In [59]:
import nltk
import pickle
import random

from statistics import mode

from nltk.corpus import movie_reviews
from nltk.classify.scikitlearn import SklearnClassifier
from nltk.classify import ClassifierI

from sklearn.naive_bayes import MultinomialNB, GaussianNB, BernoulliNB
from sklearn.linear_model import LogisticRegression, SGDClassifier
from sklearn.svm import SVC, LinearSVC, NuSVC

In [2]:
movie_reviews.categories()

['neg', 'pos']

In [3]:
# documents = [(list(movie_reviews.words(fileid)), category)
#             for category in movie_reviews.categories()
#             for fileid in movie_reviews.fileids(category)]
# dir(movie_reviews)
# movie_reviews.fileids('neg')

## Creating Training Datasets 

In [32]:
documents = []
for category in movie_reviews.categories():
    for fileid in movie_reviews.fileids(category):
        documents.append((movie_reviews.words(fileid),category))

In [33]:
random.shuffle(documents)

In [34]:
len(documents)

2000

In [80]:
all_words = []
for w in movie_reviews.words():
    # use this if condition as a filter to get rid of stop words and punctuation for better accuracy
    if len(w.lower()) > 3: 
        all_words.append(w.lower())

all_words = nltk.FreqDist(all_words)
print(all_words.most_common(15))

[('that', 15924), ('with', 10792), ('this', 9578), ('film', 9517), ('movie', 5771), ('from', 4999), ('have', 4901), ('they', 4825), ('there', 3770), ('like', 3690), ('about', 3523), ('more', 3347), ('what', 3322), ('when', 3258), ('which', 3161)]


In [85]:
print(all_words['shit'])
print(len(all_words))

26
38191


In [86]:
word_features = list(all_words.keys())[:3000]
# word_features

In [87]:
def find_features(document):
    words = set(document)
    features = {}
    for w in word_features:
        features[w] = (w in words) # boolean
    return features

In [88]:
# find_features(movie_reviews.words('neg/cv000_29416.txt'))

In [89]:
featuresets = [(find_features(rev), category) 
               for (rev, category) in documents]

In [90]:
featuresets[0]

({'plot': False,
  'teen': False,
  'couples': False,
  'church': False,
  'party': False,
  'drink': False,
  'then': False,
  'drive': False,
  'they': True,
  'into': True,
  'accident': False,
  'guys': False,
  'dies': False,
  'girlfriend': False,
  'continues': False,
  'life': False,
  'nightmares': False,
  'what': True,
  'deal': False,
  'watch': False,
  'movie': True,
  'sorta': False,
  'find': False,
  'critique': False,
  'mind': False,
  'fuck': False,
  'generation': True,
  'that': True,
  'touches': False,
  'very': False,
  'cool': False,
  'idea': True,
  'presents': False,
  'package': False,
  'which': True,
  'makes': False,
  'this': True,
  'review': False,
  'even': True,
  'harder': False,
  'write': False,
  'since': False,
  'generally': False,
  'applaud': False,
  'films': True,
  'attempt': False,
  'break': False,
  'mold': False,
  'mess': False,
  'with': True,
  'your': False,
  'head': False,
  'such': True,
  'lost': False,
  'highway': False,
  

In [91]:
train_set = featuresets[:1900]
test_set = featuresets[1900:]

## Training Process 

In [103]:
# classifier = nltk.NaiveBayesClassifier.train(train_set)
# print('accuracy: ', nltk.classify.accuracy(classifier, test_set))

In [107]:
# classifier.show_most_informative_features(10)

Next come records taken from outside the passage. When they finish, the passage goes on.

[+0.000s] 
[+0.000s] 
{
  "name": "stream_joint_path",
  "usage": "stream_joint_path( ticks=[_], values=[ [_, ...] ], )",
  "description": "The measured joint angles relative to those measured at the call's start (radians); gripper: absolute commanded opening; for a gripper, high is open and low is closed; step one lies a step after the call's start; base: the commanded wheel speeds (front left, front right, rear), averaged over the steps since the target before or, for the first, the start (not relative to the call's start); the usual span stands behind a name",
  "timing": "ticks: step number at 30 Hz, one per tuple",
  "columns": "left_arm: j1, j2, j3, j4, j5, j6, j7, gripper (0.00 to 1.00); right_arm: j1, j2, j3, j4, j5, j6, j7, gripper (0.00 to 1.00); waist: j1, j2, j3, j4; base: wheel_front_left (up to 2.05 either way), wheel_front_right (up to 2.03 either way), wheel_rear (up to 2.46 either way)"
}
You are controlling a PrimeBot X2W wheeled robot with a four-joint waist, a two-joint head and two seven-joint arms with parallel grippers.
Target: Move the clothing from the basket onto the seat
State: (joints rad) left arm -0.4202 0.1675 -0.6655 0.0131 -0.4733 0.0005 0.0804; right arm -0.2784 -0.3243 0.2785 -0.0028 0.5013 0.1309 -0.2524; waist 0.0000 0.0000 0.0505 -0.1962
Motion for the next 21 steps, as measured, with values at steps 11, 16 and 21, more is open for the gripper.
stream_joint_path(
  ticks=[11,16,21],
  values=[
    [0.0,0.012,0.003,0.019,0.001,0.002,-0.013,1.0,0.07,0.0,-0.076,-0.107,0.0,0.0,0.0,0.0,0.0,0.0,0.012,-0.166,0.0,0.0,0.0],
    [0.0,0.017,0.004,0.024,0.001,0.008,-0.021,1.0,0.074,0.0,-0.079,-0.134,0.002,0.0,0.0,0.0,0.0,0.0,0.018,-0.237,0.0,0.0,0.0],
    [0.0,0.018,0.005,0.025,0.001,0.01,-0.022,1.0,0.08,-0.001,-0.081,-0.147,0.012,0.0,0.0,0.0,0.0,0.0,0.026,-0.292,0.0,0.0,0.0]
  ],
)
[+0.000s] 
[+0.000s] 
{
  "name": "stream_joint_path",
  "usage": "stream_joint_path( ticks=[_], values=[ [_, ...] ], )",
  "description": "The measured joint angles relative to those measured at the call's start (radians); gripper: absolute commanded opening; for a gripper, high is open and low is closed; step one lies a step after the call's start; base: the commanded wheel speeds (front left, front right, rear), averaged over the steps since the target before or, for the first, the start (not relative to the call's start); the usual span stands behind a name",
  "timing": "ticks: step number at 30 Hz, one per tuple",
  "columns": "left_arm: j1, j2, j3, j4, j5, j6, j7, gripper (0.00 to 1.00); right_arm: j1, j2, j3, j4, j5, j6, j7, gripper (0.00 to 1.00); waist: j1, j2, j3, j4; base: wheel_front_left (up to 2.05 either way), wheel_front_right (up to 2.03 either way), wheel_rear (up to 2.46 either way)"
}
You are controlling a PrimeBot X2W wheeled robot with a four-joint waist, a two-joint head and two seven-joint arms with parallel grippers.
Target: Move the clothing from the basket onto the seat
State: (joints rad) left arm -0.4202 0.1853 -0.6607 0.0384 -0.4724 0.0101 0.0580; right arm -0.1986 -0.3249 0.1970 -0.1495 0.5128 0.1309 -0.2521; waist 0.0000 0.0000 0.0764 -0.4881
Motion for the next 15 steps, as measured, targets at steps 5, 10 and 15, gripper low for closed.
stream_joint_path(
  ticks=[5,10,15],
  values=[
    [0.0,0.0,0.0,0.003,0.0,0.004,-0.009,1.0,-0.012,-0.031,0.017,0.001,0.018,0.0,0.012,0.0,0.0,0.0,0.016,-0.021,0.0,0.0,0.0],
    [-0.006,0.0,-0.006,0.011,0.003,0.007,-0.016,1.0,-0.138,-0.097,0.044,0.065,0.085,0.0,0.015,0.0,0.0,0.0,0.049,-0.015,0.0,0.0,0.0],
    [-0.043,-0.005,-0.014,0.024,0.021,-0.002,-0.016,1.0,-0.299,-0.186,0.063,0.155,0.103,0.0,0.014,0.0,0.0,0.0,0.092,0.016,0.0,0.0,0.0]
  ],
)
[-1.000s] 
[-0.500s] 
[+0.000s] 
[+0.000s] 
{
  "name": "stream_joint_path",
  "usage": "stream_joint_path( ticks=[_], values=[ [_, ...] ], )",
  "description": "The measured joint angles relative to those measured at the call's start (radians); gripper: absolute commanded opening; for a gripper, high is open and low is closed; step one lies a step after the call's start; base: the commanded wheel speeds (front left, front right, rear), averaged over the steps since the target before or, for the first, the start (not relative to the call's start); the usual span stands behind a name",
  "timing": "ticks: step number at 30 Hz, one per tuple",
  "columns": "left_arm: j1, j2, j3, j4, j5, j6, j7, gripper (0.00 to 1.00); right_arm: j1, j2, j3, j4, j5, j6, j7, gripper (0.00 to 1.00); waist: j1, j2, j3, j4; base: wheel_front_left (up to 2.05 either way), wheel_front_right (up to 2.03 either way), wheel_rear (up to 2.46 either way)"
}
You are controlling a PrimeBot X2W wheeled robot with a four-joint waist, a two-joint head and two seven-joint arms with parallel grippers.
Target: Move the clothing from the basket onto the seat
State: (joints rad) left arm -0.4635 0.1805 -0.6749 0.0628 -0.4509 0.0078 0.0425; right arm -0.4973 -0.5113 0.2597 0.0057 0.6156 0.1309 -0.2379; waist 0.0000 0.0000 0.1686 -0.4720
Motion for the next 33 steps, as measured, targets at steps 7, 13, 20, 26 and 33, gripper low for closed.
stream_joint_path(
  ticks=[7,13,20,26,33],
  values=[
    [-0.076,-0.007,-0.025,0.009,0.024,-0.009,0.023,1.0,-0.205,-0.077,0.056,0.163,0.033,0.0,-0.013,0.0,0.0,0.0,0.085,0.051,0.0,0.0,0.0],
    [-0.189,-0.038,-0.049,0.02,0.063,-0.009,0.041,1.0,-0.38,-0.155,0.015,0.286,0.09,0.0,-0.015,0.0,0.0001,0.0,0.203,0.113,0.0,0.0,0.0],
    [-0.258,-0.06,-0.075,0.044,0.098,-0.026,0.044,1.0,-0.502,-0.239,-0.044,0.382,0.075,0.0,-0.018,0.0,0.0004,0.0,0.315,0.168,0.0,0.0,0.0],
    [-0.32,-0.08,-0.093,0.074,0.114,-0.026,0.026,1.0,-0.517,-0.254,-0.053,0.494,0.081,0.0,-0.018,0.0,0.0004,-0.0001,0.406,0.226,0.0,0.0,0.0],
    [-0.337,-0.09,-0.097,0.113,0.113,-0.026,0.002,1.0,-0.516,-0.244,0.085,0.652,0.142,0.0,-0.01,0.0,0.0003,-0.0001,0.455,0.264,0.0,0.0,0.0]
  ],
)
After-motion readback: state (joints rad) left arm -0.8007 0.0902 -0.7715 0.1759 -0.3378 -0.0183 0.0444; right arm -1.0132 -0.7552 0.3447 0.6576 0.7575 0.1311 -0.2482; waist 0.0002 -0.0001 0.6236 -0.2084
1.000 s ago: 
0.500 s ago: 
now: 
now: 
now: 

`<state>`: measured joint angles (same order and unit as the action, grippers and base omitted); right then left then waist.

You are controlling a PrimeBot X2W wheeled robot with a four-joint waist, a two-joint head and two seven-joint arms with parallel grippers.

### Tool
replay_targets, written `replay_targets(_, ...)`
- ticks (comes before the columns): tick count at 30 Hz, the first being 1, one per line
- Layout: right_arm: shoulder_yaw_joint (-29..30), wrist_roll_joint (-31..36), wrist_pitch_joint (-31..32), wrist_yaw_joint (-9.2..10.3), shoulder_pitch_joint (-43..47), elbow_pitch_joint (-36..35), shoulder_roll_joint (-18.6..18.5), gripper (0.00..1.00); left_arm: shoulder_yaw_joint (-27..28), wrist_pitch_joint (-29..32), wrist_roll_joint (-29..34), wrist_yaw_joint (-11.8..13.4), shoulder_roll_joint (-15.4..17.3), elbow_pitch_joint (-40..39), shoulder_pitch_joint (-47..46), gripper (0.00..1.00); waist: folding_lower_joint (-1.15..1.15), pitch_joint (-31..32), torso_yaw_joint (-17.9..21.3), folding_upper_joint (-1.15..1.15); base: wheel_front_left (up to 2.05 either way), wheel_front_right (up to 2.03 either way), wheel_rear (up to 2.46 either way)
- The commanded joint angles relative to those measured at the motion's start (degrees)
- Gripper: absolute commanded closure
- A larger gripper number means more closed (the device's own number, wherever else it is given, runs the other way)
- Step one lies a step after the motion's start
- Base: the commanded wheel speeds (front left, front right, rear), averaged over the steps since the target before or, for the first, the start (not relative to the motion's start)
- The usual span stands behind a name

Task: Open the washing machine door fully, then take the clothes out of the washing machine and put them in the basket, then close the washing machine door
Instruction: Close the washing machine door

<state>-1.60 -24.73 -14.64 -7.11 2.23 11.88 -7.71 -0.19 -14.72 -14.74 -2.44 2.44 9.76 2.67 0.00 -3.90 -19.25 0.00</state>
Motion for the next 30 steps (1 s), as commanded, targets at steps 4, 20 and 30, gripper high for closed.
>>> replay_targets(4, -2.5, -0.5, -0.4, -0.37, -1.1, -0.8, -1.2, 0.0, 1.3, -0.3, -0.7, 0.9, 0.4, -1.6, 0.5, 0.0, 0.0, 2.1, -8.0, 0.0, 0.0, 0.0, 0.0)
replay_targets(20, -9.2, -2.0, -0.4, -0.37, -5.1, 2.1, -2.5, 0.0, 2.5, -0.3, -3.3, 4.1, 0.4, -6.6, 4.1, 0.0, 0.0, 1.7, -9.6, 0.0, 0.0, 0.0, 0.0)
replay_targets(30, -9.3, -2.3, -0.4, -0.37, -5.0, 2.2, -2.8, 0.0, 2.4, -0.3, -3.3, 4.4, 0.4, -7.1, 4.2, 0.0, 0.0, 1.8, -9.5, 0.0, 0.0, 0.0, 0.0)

## Save Trained Classifier

In [108]:
# save_classifier = open('NaiveBayes.pickle','wb')# write in bytes
# pickle.dump(classifier, save_classifier)
# save_classifier.close()

In [109]:
classifier_exist = open('NaiveBayes.pickle','rb')
ori_classifier = pickle.load(classifier_exist)
classifier_exist.close()

In [110]:
print('Ori_NB: ', nltk.classify.accuracy(ori_classifier, test_set))

Ori_NB:  0.77


## Scikit-learn + NLTK 

In [111]:
MNB_classifier = SklearnClassifier(MultinomialNB())
MNB_classifier.train(train_set)
print('Multi_NB:',nltk.classify.accuracy(MNB_classifier, test_set))

BNB_classifier = SklearnClassifier(BernoulliNB())
BNB_classifier.train(train_set)
print('Ber_NB:',nltk.classify.accuracy(BNB_classifier, test_set))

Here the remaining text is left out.